Recipe Source: Chef Mitch Maier




Balsamic Reduction:

2 c Mitch Maier's Black Garlic Sauce

2 tbsp honey

1/4 c sugar


Fried Green Tomatoes:

3 good sized green tomatoes 1/4 inch slices

2 eggs beaten

1 c Italian bread crumbs

1 tbsp parsley

1 tbsp oregano

1/4 c fresh grated parmesan cheese

1/2 c olive oil


Cooking Instructions

In a small saucepan over medium hight heat combine all ingredients for the sauce & marinade reduction. Cook until boiling then turn the heat down to medium stirring occasionally. When you notice the mixture thickening, remove from heat. This should take about 1/2 hour. Transger mixture to a small container and place in fridge to continue to thicken and ready for use.


On a large plate mix bread crumbs, parsley, orefano, and parmesan cheese and set aside. Have your beaten eggs in a dish large enough to coat your tomatoes. Dip your tomato in the egg mixture until completely coated and then transfer to the crumb mixture with tongs. Coat tomato evenly with bread crumbs.
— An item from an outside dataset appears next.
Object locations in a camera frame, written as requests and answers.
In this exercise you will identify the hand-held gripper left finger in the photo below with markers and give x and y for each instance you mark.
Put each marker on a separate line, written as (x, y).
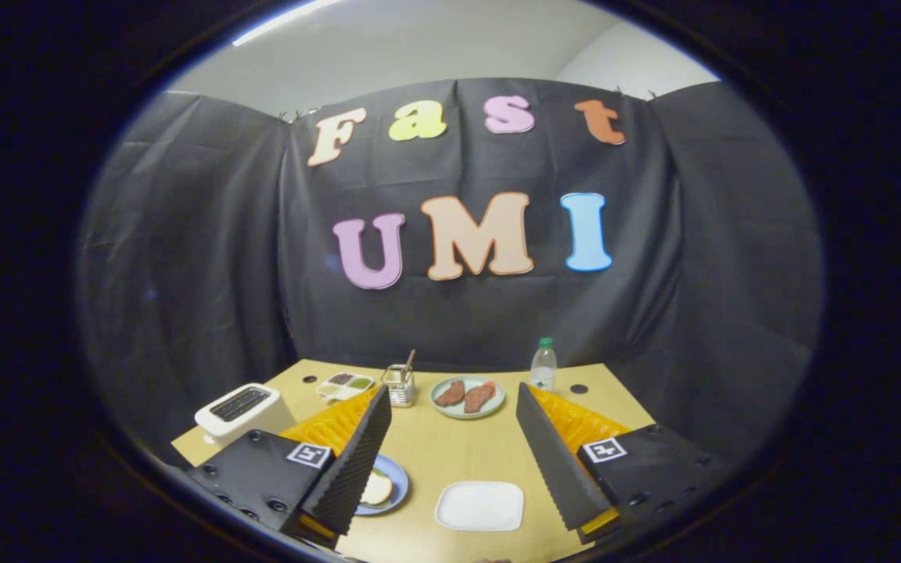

Pour 1/2 cup olive oil into a frying pan and heat your frying pan over medium medium-high heat. When frying pan is heated up add your tomatoes. Make sure you only add enough to the point that they don't touch. Fry long enough till they are a nice golden color and then flip the tomato and do the same from the othere side. Once tomatores are cooked set on a paper towel to remove excess oil. Serve 1-2 tomatoes on a plate and drizzle with the Sauce & Marinade reduction.